Afanasy meets plasterer Kolya (Yevgeny Leonov) in a pub, gets drunk and comes home. When his girlfriend sees the state he's in, she leaves him. The next morning he can't even remember yesterday's drinking companion.

Things continue to go downhill for Afanasy. When student interns from the vocational school are allocated to the plumbers, ZhEK master Vostryakova (Valentina Talyzina) doesn't allocate any to him, fearing that he will not teach them well. Afanasy  begs for trainees and gets two. Having worked with him for one day and having seen his attitude and working methods, the trainees refuse to work with him anymore. When Afanasy returns home, Kolya arrives to live at his place for a while, having been thrown out of his house by his wife.

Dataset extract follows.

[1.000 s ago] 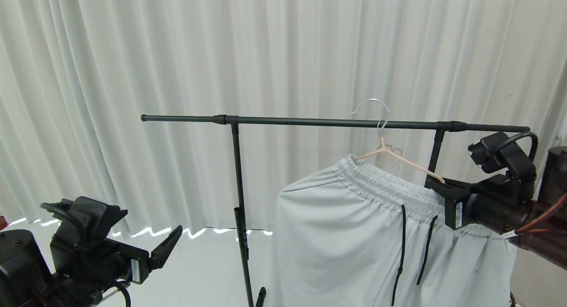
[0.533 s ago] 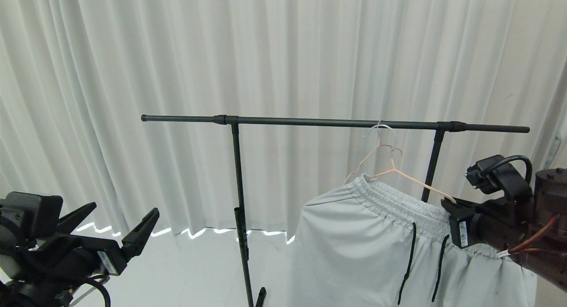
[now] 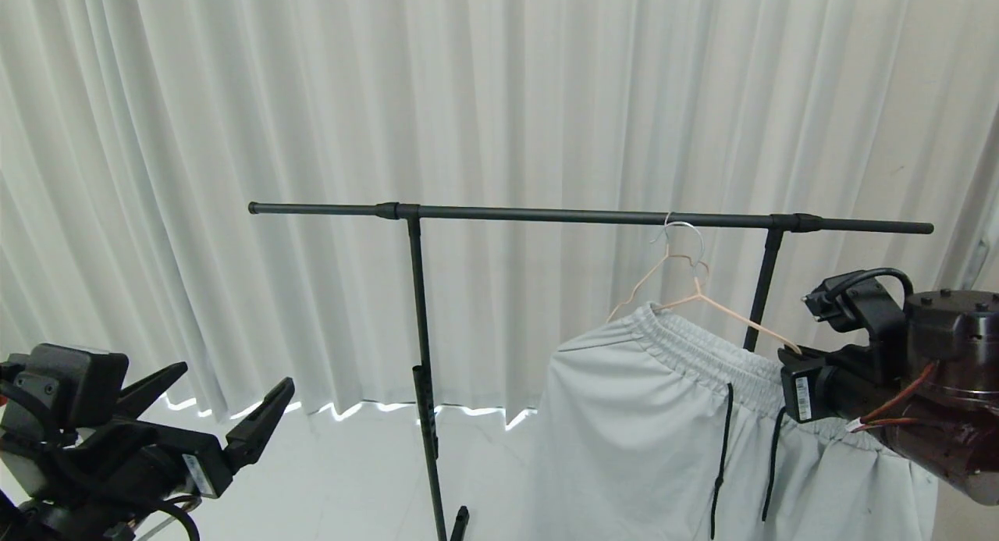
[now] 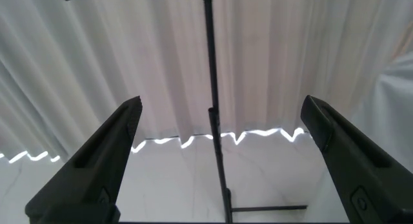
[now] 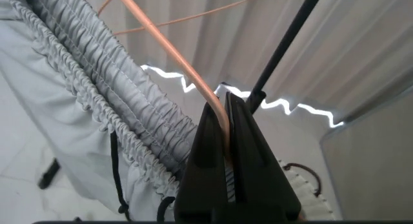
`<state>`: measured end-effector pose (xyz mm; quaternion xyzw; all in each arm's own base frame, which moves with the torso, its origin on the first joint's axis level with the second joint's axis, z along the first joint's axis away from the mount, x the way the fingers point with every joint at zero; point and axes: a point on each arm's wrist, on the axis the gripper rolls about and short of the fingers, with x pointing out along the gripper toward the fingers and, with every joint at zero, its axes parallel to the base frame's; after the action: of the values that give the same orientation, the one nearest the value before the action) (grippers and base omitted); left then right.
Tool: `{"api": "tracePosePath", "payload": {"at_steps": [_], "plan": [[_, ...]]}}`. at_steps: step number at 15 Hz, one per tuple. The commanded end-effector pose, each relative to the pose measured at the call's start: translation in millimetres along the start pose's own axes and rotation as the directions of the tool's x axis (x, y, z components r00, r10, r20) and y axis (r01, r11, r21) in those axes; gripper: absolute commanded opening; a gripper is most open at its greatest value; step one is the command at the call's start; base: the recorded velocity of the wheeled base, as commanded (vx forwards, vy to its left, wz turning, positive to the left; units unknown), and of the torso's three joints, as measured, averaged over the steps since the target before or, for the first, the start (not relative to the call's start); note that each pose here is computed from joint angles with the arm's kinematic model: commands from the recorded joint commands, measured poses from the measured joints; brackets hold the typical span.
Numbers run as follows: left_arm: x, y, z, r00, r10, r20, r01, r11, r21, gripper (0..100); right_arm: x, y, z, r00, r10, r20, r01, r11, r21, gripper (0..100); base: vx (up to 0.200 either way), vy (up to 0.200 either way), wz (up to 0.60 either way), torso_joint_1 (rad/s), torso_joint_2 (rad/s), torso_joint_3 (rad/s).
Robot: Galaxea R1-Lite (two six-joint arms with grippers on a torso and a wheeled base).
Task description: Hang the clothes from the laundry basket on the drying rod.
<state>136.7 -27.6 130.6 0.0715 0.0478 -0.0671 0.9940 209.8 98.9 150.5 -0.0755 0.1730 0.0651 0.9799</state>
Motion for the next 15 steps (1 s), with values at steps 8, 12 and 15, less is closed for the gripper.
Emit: {"api": "tracePosePath", "payload": {"at_steps": [8,12,15], "plan": [[1.3,-12.0,-0.9,0.997,-0.080,-0.009,0.080,0.997,0.003,100,7.9,17.9,-0.4,0.998,0.055,-0.015,-0.054,0.998,0.037,0,0.025,0.000,0.00,0.000,0.00,0.000],[0.6,-11.9,-0.3,0.997,-0.079,-0.004,0.079,0.997,0.002,100,8.1,18.4,1.6,0.998,0.055,-0.009,-0.054,0.998,0.038,0,0.200,0.000,0.00,-0.005,0.00,0.007],[0.6,-11.9,-0.3,0.997,-0.079,-0.004,0.079,0.997,0.002,100,8.1,18.4,1.6,0.998,0.055,-0.009,-0.054,0.998,0.038,0,0.067,0.000,0.00,0.004,0.00,0.001]]}}
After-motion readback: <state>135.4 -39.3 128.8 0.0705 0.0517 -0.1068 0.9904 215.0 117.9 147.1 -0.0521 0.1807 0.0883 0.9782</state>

At a dance Afanasy meets young nurse Katya Snegireva (Yevgeniya Simonova), who knows about him through her brother, who used to play in Afanasy's volleyball team. Afanasy doesn't pay her much attention, because he's more interested in older women and already has his eye on one at the dance. However, a romantic walk with the older woman after the dance is over before it begins – Afanasy is challenged to a fight by a hooligan, who he'd quarreled with at the dance. The hooligan's friends join in, and finish the unequal fight. Katya worries for Afanasy's safety, and calls the police- which will only bring Afanasy to the committee's attention again.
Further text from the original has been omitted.